The seminar on Saturday was held at the University of Karachi (KU) Arts auditorium. It was organised by the Centre of Excellence for Women Studies (CEWS) in collaboration with the Ministry of Women Development, Town Nazims and Anjuman Taraqee-e-Niswan to commemorate International Women’s Day that falls on March 8 (today).
KU Vice-Chancellor Prof. Pirzada Qasim, who presided over the event, reminded the packed auditorium that Islam had given equal rights to women and it was the non-implementation of those Islamic laws that created a general notion that Islam restricts the rights of women. “An educated woman can look after her children and train them better than an uneducated person. It is a matter of some jubilation that women are assuming different roles in the society. They are housewives, doctors, journalists, engineers, IT professionals and in banks and financial institutions,” Qasim said.

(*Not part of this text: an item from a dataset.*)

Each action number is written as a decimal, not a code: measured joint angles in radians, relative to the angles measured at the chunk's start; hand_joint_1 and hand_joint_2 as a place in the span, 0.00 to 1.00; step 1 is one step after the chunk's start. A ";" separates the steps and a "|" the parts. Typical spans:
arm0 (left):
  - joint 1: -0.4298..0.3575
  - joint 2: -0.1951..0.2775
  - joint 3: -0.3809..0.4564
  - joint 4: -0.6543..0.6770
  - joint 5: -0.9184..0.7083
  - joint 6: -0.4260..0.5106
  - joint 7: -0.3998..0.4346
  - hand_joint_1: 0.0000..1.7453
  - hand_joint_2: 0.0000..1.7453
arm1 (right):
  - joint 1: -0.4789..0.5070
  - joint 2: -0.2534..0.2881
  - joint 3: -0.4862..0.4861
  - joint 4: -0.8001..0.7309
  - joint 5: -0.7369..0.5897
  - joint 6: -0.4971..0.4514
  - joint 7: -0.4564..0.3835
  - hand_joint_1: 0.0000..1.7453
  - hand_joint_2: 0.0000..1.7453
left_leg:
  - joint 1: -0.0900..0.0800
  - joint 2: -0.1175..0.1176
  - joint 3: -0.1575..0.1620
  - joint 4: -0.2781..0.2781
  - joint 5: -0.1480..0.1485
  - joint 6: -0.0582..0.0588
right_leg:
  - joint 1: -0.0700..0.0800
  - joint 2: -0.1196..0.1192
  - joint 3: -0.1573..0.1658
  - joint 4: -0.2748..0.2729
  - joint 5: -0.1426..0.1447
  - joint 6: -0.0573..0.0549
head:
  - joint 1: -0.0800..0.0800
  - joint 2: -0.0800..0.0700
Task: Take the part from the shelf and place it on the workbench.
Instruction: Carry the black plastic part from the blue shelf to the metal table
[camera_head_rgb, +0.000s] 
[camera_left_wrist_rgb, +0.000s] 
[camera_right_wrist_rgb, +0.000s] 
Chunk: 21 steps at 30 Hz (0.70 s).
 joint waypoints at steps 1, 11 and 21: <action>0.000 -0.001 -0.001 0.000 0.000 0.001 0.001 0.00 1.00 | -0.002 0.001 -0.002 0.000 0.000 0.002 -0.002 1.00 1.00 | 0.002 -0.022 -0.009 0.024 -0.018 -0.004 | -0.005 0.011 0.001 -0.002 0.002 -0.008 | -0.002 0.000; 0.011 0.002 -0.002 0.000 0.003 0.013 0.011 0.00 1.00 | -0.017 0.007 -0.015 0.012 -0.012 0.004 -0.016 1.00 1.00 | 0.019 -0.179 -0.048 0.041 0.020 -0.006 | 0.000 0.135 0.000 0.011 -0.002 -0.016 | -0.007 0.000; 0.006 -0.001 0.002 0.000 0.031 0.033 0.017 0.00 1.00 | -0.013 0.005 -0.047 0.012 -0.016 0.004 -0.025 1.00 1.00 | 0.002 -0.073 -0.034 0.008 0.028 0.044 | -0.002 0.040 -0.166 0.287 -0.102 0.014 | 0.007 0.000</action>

He lamented the unchanged position of women in the rural areas where, he claimed, women “had no face, no identity, no personality and in most cases no hope of any uplift in the social ladder.” He praised the female students of the university who now outnumbered their male counterparts and showing their prowess in every field of education.
Minister for Women Development Tauqeer Fatima Bhutto reminded the audience that the world had given some rights to women after a very long time. “It is nearly a hundred years that the women had some rights through prolonged protests. Prophet Muhammad (SAW) had given the charter of better care and rights of the women more than 1400 hundred years ago,” she claimed.

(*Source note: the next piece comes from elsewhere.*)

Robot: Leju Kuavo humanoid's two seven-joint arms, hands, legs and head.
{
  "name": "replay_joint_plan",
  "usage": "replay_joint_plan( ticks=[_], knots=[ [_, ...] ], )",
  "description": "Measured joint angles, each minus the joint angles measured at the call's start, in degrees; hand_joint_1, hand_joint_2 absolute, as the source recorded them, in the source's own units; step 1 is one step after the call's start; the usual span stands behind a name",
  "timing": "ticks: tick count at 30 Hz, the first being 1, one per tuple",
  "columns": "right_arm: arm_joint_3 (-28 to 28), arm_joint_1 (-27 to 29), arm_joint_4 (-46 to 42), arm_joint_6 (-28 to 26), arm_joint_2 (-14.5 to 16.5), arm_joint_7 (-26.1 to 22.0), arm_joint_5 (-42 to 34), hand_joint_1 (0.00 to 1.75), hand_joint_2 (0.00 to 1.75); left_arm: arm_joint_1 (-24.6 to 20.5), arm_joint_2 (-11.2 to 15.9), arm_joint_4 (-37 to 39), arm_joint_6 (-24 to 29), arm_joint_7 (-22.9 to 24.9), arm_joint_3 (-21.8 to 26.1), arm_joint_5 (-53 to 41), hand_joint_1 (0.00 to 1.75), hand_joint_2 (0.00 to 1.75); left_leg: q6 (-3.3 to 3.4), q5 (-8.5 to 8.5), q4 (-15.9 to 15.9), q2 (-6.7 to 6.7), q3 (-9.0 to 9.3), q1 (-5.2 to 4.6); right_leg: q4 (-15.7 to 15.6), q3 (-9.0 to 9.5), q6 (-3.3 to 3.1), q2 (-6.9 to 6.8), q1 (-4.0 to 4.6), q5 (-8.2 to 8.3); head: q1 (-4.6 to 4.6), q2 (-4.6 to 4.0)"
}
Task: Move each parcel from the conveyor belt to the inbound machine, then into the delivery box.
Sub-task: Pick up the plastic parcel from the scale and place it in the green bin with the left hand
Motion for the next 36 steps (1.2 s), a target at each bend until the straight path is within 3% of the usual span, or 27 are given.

Gulshan-e-Iqbal Town Nazim Muhammad Wasay Jalil thought that the rights of women could not be obtained if the social system that looks down upon the women is not changed. “Seminars and conferences are good but we have to change our mindset to give rights to our women. Charity begins at home. We should begin by respecting our own womenfolk at our homes, by loving our daughters and providing them education that is at par with our sons,” Jalil said.
Sindh Minister for Commerce and Industry Abdur Rauf Siddiqui highlighted the role of women as mothers and teachers and urged the audience mostly women, to take their studies seriously as they had many roles to play in society.
CEWS Director Dr Nasreen Aslam Shah talked about her centre and its role as the trainer of the women for their bright future. She urged the women to take the cudgel of resistance and hard work to carve a place in society – a place that was not a supplementary one. It was an equal opportunity for them.